◆ REQUIREMENT
Once you have read the listing below, write all of it out again exactly.

◆ RAW DATA
————

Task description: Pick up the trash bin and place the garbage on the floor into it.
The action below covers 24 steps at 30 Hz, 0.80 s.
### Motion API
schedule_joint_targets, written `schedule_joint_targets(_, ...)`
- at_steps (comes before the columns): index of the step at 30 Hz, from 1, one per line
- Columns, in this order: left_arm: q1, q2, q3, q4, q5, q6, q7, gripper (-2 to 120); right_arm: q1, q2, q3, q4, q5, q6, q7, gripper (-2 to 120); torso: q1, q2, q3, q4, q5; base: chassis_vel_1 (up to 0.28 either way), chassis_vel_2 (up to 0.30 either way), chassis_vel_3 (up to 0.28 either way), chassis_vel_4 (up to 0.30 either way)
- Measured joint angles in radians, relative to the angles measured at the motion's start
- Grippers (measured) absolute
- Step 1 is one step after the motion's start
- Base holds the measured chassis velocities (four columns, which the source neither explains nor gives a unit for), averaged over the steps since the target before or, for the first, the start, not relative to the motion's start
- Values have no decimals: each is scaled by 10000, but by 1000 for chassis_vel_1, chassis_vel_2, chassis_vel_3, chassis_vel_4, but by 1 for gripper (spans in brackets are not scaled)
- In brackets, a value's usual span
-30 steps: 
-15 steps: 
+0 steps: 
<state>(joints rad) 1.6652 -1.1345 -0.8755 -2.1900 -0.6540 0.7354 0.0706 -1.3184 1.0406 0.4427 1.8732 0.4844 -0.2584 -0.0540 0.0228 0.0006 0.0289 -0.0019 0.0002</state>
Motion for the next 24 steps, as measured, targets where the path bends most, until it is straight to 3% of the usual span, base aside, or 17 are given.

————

◆ YOUR RESPONSE
Task description: Pick up the trash bin and place the garbage on the floor into it.
The action below covers 24 steps at 30 Hz, 0.80 s.
### Motion API
schedule_joint_targets, written `schedule_joint_targets(_, ...)`
- at_steps (comes before the columns): index of the step at 30 Hz, from 1, one per line
- Columns, in this order: left_arm: q1, q2, q3, q4, q5, q6, q7, gripper (-2 to 120); right_arm: q1, q2, q3, q4, q5, q6, q7, gripper (-2 to 120); torso: q1, q2, q3, q4, q5; base: chassis_vel_1 (up to 0.28 either way), chassis_vel_2 (up to 0.30 either way), chassis_vel_3 (up to 0.28 either way), chassis_vel_4 (up to 0.30 either way)
- Measured joint angles in radians, relative to the angles measured at the motion's start
- Grippers (measured) absolute
- Step 1 is one step after the motion's start
- Base holds the measured chassis velocities (four columns, which the source neither explains nor gives a unit for), averaged over the steps since the target before or, for the first, the start, not relative to the motion's start
- Values have no decimals: each is scaled by 10000, but by 1000 for chassis_vel_1, chassis_vel_2, chassis_vel_3, chassis_vel_4, but by 1 for gripper (spans in brackets are not scaled)
- In brackets, a value's usual span
-30 steps: 
-15 steps: 
+0 steps: 
<state>(joints rad) 1.6652 -1.1345 -0.8755 -2.1900 -0.6540 0.7354 0.0706 -1.3184 1.0406 0.4427 1.8732 0.4844 -0.2584 -0.0540 0.0228 0.0006 0.0289 -0.0019 0.0002</state>
Motion for the next 24 steps, as measured, targets where the path bends most, until it is straight to 3% of the usual span, base aside, or 17 are given.

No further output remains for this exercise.